At the first session I felt so comfortable with David, felt I was actually talking to some long lost friend about all my issues in life, David listened, observed and never questioned my negative outlook towards life. What I assumed were just mere confident issues became a session of a verbal outbreak from one emotional explosion to another.

Negative about my looks/my marriage/my life/my whole world, but my body/looks confidence being the worst. I remember David saying at the first session that when begin to have the sessions you will have the urge to resist as you will become afraid of what may unfold deep rooted within, every symptom has a cause which is deep rooted within us David said…. He wasn’t half right about both!

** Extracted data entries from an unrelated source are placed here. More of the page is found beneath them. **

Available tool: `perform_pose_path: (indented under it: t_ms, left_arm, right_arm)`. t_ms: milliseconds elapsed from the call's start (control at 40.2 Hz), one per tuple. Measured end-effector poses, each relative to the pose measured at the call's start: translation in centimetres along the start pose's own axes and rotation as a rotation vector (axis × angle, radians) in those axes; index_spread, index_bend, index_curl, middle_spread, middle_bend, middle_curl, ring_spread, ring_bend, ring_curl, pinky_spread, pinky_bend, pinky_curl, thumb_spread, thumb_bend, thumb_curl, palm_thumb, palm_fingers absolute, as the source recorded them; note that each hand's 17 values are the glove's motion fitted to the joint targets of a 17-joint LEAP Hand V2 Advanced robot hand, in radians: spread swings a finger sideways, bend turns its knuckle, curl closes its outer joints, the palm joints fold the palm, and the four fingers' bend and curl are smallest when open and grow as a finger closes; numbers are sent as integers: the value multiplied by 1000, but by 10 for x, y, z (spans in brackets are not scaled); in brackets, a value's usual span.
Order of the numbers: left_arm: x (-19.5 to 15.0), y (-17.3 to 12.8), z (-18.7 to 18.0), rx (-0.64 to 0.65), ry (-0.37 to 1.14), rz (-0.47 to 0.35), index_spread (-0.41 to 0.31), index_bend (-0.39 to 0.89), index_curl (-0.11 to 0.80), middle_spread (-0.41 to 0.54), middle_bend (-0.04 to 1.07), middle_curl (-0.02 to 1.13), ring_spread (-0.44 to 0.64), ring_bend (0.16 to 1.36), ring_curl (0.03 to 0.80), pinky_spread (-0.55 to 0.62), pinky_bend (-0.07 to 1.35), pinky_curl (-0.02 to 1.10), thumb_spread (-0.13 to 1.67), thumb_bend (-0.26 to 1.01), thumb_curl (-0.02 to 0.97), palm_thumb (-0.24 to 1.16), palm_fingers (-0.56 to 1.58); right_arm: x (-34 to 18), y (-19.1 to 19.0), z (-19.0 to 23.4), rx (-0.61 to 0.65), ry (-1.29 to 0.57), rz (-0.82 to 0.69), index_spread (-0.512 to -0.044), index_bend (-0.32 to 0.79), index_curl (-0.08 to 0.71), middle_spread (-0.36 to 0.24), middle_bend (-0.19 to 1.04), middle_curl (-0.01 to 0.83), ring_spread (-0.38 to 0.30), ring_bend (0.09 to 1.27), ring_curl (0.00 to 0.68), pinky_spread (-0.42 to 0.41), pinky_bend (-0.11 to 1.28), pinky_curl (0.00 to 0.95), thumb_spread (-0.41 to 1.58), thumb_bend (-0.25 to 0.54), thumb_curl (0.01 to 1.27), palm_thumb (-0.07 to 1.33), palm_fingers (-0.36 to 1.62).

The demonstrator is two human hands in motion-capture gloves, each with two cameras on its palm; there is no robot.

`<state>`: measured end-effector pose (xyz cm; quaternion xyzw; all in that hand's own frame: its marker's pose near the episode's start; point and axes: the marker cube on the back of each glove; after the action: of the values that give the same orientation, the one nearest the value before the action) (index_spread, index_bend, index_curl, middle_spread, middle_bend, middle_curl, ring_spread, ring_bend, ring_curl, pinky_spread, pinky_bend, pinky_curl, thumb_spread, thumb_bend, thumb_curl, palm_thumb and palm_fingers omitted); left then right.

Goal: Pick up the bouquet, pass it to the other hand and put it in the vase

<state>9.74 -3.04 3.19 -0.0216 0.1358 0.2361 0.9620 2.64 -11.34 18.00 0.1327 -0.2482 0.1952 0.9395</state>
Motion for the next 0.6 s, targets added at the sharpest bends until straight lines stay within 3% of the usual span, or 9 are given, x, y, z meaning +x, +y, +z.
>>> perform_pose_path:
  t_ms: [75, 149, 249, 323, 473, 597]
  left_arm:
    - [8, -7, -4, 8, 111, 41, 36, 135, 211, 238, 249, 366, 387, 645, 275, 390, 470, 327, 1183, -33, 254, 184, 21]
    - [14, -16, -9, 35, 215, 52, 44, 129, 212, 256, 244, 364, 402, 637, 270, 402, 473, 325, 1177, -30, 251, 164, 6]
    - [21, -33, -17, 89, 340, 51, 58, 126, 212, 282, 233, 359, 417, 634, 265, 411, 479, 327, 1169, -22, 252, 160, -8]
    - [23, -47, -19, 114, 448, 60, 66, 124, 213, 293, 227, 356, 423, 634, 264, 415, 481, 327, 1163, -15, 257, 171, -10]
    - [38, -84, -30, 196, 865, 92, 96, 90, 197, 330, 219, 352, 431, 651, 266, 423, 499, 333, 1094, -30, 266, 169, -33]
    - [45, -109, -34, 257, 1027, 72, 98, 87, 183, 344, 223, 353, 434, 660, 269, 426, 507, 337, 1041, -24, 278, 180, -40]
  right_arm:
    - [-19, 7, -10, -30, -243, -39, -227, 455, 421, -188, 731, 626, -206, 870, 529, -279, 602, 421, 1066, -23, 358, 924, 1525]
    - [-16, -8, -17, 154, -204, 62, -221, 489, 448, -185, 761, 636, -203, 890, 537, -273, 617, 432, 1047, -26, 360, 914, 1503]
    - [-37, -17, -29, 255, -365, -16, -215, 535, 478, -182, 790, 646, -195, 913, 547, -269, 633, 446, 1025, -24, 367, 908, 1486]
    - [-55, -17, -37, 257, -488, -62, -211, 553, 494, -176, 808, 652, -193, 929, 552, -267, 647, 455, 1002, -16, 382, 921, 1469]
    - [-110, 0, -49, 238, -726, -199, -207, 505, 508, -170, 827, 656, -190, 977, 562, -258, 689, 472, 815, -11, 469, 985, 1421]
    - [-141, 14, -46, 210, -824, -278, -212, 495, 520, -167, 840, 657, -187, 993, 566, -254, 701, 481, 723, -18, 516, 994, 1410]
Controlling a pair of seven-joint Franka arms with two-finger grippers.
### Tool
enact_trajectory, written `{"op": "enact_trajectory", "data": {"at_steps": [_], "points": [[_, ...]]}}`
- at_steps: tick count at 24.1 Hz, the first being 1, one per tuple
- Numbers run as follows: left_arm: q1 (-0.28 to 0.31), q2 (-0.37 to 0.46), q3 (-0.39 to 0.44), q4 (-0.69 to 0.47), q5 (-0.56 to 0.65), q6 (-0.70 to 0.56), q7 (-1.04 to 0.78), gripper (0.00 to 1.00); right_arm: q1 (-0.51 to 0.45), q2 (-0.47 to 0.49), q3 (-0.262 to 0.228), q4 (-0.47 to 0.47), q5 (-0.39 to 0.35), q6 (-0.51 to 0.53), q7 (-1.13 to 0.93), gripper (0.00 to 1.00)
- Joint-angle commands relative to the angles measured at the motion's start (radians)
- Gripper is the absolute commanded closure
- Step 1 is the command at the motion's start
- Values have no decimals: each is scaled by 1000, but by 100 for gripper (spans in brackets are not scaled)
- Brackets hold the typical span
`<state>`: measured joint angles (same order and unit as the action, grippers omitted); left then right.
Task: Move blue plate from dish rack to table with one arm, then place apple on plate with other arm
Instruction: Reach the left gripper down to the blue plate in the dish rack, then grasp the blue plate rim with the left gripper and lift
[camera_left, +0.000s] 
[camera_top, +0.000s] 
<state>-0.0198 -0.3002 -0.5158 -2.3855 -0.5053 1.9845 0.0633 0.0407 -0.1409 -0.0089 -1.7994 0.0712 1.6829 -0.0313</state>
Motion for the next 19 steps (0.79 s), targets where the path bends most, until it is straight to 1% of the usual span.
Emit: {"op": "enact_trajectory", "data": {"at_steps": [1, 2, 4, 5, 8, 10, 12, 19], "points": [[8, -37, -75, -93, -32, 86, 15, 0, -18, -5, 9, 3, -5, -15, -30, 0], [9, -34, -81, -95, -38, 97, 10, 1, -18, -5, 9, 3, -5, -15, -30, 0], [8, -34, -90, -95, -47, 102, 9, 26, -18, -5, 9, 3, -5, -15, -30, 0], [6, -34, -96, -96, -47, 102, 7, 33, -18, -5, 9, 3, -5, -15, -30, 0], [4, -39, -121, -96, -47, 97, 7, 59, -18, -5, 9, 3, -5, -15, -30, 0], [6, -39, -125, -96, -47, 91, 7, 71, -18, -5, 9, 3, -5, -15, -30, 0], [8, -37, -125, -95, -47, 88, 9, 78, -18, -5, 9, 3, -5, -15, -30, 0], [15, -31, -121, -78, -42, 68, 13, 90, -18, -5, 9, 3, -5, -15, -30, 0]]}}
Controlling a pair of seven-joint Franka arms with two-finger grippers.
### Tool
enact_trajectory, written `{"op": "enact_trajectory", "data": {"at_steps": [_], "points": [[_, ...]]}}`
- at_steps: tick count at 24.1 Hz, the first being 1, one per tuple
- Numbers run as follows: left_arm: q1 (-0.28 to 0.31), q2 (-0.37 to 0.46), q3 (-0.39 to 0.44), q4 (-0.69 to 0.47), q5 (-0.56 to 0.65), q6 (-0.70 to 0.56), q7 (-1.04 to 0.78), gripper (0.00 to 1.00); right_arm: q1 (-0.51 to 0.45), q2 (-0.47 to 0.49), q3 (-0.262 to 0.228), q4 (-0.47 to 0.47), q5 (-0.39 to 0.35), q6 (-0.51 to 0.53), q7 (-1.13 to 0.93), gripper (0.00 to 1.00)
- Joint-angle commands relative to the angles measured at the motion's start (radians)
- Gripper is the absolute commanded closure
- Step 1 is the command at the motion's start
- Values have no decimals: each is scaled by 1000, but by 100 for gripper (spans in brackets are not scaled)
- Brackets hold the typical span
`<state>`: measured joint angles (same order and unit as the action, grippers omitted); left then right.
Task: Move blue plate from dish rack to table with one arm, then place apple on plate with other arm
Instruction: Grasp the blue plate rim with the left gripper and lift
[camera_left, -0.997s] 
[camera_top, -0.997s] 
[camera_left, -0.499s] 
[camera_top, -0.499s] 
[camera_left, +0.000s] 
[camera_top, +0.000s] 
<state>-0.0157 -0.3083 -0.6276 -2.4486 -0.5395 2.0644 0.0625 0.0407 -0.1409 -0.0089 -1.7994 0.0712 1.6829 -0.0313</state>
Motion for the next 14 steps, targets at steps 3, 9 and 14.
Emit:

I did resist, I never made it to my 3rd session and the clenching, the negativity continued but I just assumed I'll be OK, il just keep thinking positive and to the outer world I did come across as confident/articulate/outshining but inside I was a mere train crash, always having this awful gut churning feeling that everybody sees me as a freak, useless, incompetent.

What did help was that I had a fantastic husband, who was my soul mate….. no matter how much I hated/criticised myself, my husband always bought me back to my inner peace… his comfort words, his endless hugs and his positive approach towards life was what I thrived on… without that I was a lost soul without a path, he was my path, our marriage wasn’t perfect but it had something, something that was always worth hanging onto….. as well as my loving 15 yr old son everything seemed more or less perfect in an intangible sense.

However….. 4 months later I would hit the worst time of my life I could have possibly imagined, my husband broke the news to me that he had been seeing someone else for 3 months and wanted to leave the marriage…. What happened thereafter is very personal but to provide it in a nutshell no matter how much I begged/pleaded/cried, he was gone….

What I didn’t realise at that point was that being a huge believer in God, this challenge was to provide me with the biggest lesson in life, the most exceptional/rewarding/strength building challenge I would have crossed in my life and to come out a zillion times stronger.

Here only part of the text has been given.